There was nothing in You and Your Hamster about testicles, and Minus’s daughter began to worry that Brutus’s testicles were tumors. My hamster has cancer. She could not be talked out of it, and the truth was Minus himself noticed the hamster seemed lethargic. Still, there was a principle at stake too, which was that Minus was not about to take a 20-dollar rodent—cousin to rats and mice—to a 75-dollar veterinarian because the hamster was depressed and had no energy. As Minus pointed out, Brutus still had his appetite. He could stuff half his weight in vegetables inside his cheeks, which by the way seemed to extend beyond his head to somewhere around his shoulders, and nobody with cancer ever felt like stuffing themselves like that. It was a medical fact.
Next, Brutus bit the family dog, Ajax. Ajax stuck her nose between the bars to smell him, and it happened.
And next, later in the week just after Minus’s little girl had dropped off to sleep, Brutus was out for a roll in his plastic ball and the little exit/entrance door fell open and… how to put this? Ajax bit him back.
In the morning, Minus told the child that Brutus had gone to the vet.
The kid wasn’t buying it. When?
He said: In the night. It was an emergency.
And while his daughter went to pre-school that morning, Minus went back to the pet store and asked to speak to a male sales associate, knowing that describing a hamster’s testicles to a female clerk can lead nowhere good. Before he went to the store he had written down as much of a description as he could from memory and the little bit left of Brutus, still lying more or less in more or less in a clear plastic lunch bag in the freezer. You might say he died like he lived. Or you might not. Minus studied the intricate white-golden pattern of his coat through the frost-covered bag, the little feet, the pink toes, the jagged ear that he’d gotten early in life, before Minus brought him home, a mutilation probably from some sibling rivalry. There was no male clerk available and he told the story to the young woman. He wondered how she would react to being asked if she could bite a little off the ear.

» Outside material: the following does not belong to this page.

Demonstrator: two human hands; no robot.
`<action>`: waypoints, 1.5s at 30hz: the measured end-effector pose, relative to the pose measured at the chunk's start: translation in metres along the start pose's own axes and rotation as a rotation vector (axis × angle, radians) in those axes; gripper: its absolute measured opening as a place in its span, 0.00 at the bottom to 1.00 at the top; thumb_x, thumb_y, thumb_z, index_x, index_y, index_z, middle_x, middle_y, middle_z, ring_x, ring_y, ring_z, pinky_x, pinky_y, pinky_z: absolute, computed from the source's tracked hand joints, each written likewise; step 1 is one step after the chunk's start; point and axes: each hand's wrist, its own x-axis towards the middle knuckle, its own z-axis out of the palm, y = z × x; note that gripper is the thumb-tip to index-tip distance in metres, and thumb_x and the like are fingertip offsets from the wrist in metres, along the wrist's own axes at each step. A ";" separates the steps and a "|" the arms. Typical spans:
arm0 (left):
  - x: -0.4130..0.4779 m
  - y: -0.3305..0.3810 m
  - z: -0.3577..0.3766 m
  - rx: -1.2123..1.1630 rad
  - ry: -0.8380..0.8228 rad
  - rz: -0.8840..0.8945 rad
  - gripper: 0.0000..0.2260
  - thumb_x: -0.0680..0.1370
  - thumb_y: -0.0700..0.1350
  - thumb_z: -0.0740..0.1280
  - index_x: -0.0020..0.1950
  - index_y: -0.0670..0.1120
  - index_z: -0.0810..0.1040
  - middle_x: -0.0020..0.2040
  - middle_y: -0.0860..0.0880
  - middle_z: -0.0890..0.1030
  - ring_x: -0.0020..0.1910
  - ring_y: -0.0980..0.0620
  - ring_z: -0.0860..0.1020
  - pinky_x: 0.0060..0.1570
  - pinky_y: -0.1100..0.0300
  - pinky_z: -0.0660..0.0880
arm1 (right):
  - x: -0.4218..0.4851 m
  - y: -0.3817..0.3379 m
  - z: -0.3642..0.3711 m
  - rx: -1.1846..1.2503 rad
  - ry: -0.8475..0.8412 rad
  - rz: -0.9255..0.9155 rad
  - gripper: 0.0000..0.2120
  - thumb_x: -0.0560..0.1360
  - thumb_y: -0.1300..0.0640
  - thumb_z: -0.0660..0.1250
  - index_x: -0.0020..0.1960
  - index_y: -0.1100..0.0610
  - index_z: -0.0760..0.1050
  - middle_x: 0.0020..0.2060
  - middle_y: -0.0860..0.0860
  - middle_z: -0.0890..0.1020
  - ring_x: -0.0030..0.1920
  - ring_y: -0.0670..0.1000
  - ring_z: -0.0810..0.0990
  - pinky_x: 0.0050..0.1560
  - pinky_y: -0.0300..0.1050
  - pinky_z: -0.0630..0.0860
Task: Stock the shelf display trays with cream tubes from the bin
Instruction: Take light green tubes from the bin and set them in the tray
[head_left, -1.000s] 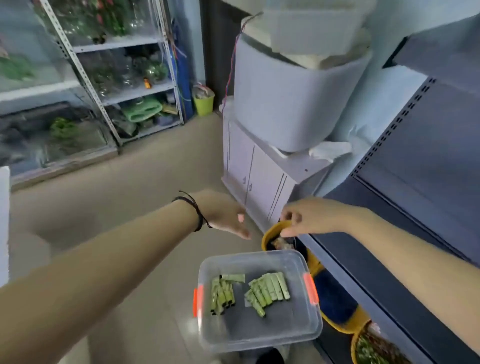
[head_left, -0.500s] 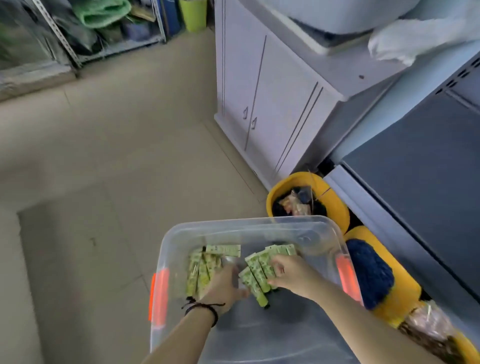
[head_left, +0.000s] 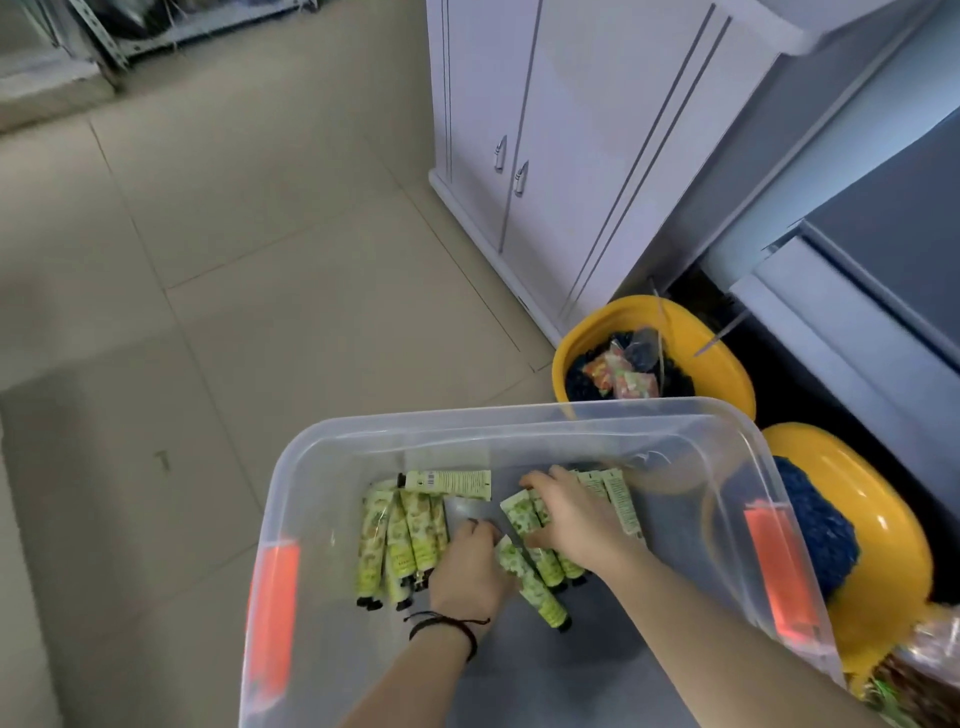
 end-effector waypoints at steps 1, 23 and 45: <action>0.000 -0.001 0.001 -0.026 0.002 -0.001 0.17 0.70 0.48 0.71 0.56 0.48 0.72 0.56 0.51 0.71 0.51 0.51 0.74 0.47 0.59 0.73 | 0.000 0.000 0.001 0.007 0.014 -0.010 0.27 0.70 0.54 0.74 0.66 0.51 0.68 0.58 0.50 0.71 0.55 0.56 0.76 0.46 0.49 0.74; -0.130 0.125 -0.279 -0.309 0.040 0.564 0.06 0.67 0.52 0.71 0.42 0.59 0.76 0.41 0.58 0.81 0.40 0.57 0.79 0.48 0.60 0.76 | -0.151 -0.140 -0.259 0.456 0.424 -0.279 0.07 0.73 0.61 0.70 0.48 0.51 0.78 0.41 0.45 0.81 0.42 0.45 0.79 0.45 0.44 0.75; -0.510 0.498 -0.613 0.046 0.227 1.244 0.11 0.68 0.45 0.71 0.48 0.44 0.78 0.42 0.44 0.83 0.38 0.51 0.78 0.41 0.55 0.75 | -0.549 -0.283 -0.687 0.281 1.075 -0.438 0.09 0.70 0.61 0.69 0.47 0.51 0.78 0.40 0.43 0.81 0.37 0.42 0.78 0.38 0.36 0.76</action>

She did not think she had enough in the way of description. She took him to the hamster cage and showed him everything she had—the entire stock of golden hamsters. He could tell she was getting impatient. He weighs her impatience against knowing that by uttering just a few words more about what he is looking for, she will be dialing 911 two seconds after he is out the door.
Well, anybody look familiar?
And he stood a long moment, gawping at a square yard of sleeping golden hamsters, not for the first time wishing that Low Gear were here to tell him what to do.